◆ Input records
______
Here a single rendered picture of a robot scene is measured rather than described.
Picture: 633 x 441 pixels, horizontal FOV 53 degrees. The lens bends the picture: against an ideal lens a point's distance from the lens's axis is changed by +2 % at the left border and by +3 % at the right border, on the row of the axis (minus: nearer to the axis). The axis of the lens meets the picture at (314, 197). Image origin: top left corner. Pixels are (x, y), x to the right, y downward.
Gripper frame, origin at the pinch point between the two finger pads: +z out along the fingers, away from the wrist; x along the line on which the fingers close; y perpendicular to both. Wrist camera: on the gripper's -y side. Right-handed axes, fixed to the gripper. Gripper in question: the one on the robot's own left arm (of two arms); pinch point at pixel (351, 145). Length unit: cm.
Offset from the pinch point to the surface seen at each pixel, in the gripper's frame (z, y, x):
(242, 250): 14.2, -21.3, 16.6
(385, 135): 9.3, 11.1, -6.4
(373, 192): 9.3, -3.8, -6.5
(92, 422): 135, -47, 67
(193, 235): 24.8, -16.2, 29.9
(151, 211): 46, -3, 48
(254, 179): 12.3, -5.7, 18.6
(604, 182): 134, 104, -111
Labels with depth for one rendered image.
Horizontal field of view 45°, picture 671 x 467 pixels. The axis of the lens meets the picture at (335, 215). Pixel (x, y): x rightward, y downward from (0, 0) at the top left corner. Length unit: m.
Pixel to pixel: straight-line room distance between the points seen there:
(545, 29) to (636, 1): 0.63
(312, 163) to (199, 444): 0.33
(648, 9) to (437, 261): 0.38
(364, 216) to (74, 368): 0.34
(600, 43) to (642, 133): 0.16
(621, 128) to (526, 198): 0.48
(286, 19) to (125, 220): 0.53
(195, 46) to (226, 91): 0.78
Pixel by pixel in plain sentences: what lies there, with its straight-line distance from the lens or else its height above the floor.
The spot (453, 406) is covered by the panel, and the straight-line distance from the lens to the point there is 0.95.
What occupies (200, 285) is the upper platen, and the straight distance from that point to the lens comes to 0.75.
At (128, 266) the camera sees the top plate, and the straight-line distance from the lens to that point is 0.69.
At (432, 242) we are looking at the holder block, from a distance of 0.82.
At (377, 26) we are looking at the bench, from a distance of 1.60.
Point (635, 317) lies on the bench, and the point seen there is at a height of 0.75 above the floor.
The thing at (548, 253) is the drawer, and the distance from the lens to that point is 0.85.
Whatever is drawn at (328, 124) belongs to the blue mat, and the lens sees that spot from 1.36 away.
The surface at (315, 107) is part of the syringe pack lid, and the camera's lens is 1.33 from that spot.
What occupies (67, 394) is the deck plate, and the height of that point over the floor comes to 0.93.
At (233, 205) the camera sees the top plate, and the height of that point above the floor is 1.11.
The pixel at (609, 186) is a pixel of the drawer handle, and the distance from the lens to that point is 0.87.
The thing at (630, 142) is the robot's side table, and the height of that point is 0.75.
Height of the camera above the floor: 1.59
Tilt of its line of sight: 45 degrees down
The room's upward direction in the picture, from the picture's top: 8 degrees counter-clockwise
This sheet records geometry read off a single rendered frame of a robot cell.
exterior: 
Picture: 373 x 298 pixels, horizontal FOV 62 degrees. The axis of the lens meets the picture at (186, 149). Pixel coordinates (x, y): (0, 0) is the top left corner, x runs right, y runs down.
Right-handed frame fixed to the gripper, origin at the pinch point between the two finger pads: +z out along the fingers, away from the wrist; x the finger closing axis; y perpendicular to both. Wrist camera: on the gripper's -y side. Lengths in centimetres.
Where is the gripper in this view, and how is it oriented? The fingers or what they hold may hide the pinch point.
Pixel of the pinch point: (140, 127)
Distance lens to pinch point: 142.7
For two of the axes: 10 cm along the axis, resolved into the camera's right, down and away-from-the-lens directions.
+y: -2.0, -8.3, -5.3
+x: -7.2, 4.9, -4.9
______
◆ Exercise brief
The full listing above should be reproduced exactly.

◆ Task result
Here a single rendered picture of a robot scene is measured rather than described.
Picture: 633 x 441 pixels, horizontal FOV 53 degrees. The lens bends the picture: against an ideal lens a point's distance from the lens's axis is changed by +2 % at the left border and by +3 % at the right border, on the row of the axis (minus: nearer to the axis). The axis of the lens meets the picture at (314, 197). Image origin: top left corner. Pixels are (x, y), x to the right, y downward.
Gripper frame, origin at the pinch point between the two finger pads: +z out along the fingers, away from the wrist; x along the line on which the fingers close; y perpendicular to both. Wrist camera: on the gripper's -y side. Right-handed axes, fixed to the gripper. Gripper in question: the one on the robot's own left arm (of two arms); pinch point at pixel (351, 145). Length unit: cm.
Offset from the pinch point to the surface seen at each pixel, in the gripper's frame (z, y, x):
(242, 250): 14.2, -21.3, 16.6
(385, 135): 9.3, 11.1, -6.4
(373, 192): 9.3, -3.8, -6.5
(92, 422): 135, -47, 67
(193, 235): 24.8, -16.2, 29.9
(151, 211): 46, -3, 48
(254, 179): 12.3, -5.7, 18.6
(604, 182): 134, 104, -111
Labels with depth for one rendered image.
Horizontal field of view 45°, picture 671 x 467 pixels. The axis of the lens meets the picture at (335, 215). Pixel (x, y): x rightward, y downward from (0, 0) at the top left corner. Length unit: m.
Pixel to pixel: straight-line room distance between the points seen there:
(545, 29) to (636, 1): 0.63
(312, 163) to (199, 444): 0.33
(648, 9) to (437, 261): 0.38
(364, 216) to (74, 368): 0.34
(600, 43) to (642, 133): 0.16
(621, 128) to (526, 198): 0.48
(286, 19) to (125, 220): 0.53
(195, 46) to (226, 91): 0.78
Pixel by pixel in plain sentences: what lies there, with its straight-line distance from the lens or else its height above the floor.
The spot (453, 406) is covered by the panel, and the straight-line distance from the lens to the point there is 0.95.
What occupies (200, 285) is the upper platen, and the straight distance from that point to the lens comes to 0.75.
At (128, 266) the camera sees the top plate, and the straight-line distance from the lens to that point is 0.69.
At (432, 242) we are looking at the holder block, from a distance of 0.82.
At (377, 26) we are looking at the bench, from a distance of 1.60.
Point (635, 317) lies on the bench, and the point seen there is at a height of 0.75 above the floor.
The thing at (548, 253) is the drawer, and the distance from the lens to that point is 0.85.
Whatever is drawn at (328, 124) belongs to the blue mat, and the lens sees that spot from 1.36 away.
The surface at (315, 107) is part of the syringe pack lid, and the camera's lens is 1.33 from that spot.
What occupies (67, 394) is the deck plate, and the height of that point over the floor comes to 0.93.
At (233, 205) the camera sees the top plate, and the height of that point above the floor is 1.11.
The pixel at (609, 186) is a pixel of the drawer handle, and the distance from the lens to that point is 0.87.
The thing at (630, 142) is the robot's side table, and the height of that point is 0.75.
Height of the camera above the floor: 1.59
Tilt of its line of sight: 45 degrees down
The room's upward direction in the picture, from the picture's top: 8 degrees counter-clockwise
This sheet records geometry read off a single rendered frame of a robot cell.
exterior: 
Picture: 373 x 298 pixels, horizontal FOV 62 degrees. The axis of the lens meets the picture at (186, 149). Pixel coordinates (x, y): (0, 0) is the top left corner, x runs right, y runs down.
Right-handed frame fixed to the gripper, origin at the pinch point between the two finger pads: +z out along the fingers, away from the wrist; x the finger closing axis; y perpendicular to both. Wrist camera: on the gripper's -y side. Lengths in centimetres.
Where is the gripper in this view, and how is it oriented? The fingers or what they hold may hide the pinch point.
Pixel of the pinch point: (140, 127)
Distance lens to pinch point: 142.7
For two of the axes: 10 cm along the axis, resolved into the camera's right, down and away-from-the-lens directions.
+y: -2.0, -8.3, -5.3
+x: -7.2, 4.9, -4.9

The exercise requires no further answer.